+++ Recorded data
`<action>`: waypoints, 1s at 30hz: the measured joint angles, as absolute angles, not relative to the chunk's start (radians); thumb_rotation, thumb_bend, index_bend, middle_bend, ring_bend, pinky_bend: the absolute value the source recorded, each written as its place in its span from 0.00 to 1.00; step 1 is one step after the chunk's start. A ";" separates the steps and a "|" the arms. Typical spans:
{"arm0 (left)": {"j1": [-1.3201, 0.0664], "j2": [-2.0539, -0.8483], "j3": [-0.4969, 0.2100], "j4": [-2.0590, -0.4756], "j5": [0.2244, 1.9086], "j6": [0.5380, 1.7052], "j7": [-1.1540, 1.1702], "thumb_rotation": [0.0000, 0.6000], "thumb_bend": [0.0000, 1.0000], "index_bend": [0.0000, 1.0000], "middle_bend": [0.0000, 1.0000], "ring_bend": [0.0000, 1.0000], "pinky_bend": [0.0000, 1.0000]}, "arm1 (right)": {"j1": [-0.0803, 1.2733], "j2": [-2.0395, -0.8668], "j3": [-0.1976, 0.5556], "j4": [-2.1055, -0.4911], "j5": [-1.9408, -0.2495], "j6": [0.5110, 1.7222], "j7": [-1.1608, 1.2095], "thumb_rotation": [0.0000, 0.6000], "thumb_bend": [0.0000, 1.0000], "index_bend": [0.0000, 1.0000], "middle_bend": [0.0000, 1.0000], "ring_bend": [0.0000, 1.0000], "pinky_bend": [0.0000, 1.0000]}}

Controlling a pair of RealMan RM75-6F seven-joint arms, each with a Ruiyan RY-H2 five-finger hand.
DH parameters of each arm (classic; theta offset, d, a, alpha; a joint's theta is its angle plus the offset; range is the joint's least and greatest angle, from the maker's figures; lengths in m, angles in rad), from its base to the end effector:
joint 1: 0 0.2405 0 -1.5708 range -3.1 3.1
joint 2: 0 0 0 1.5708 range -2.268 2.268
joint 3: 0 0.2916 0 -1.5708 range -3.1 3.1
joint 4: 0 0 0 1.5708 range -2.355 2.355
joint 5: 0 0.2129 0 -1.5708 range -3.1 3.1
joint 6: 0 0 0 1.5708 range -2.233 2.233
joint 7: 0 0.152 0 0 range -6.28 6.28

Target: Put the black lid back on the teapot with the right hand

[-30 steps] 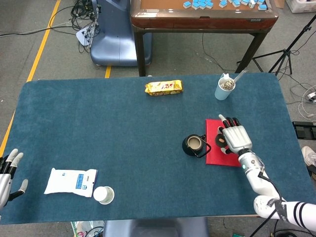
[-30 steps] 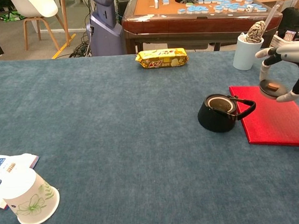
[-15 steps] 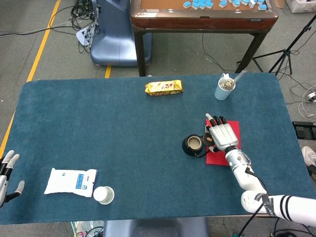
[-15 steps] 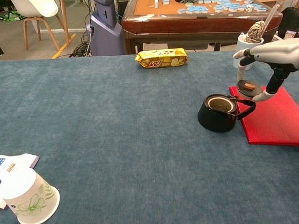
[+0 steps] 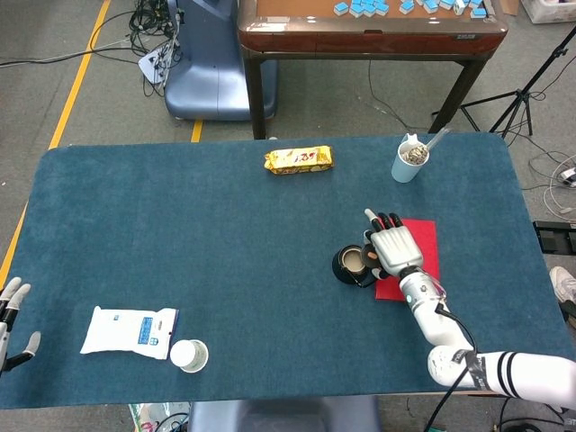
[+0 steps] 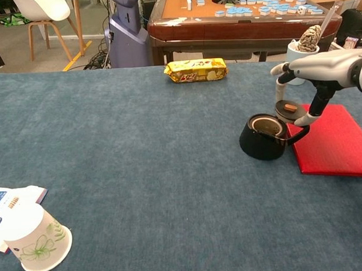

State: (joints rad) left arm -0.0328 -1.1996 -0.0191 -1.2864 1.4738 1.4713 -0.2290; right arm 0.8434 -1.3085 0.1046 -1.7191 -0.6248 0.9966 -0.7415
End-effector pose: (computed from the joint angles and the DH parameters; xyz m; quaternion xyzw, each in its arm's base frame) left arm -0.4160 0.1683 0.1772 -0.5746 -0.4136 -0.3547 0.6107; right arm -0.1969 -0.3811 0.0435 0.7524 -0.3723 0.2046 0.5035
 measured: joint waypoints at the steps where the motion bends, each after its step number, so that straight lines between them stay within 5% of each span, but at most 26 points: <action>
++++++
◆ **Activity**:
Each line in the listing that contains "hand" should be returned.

◆ **Exercise solution**:
Controlling a pair of RealMan RM75-6F seven-joint arms, each with a Ruiyan RY-H2 five-finger hand.
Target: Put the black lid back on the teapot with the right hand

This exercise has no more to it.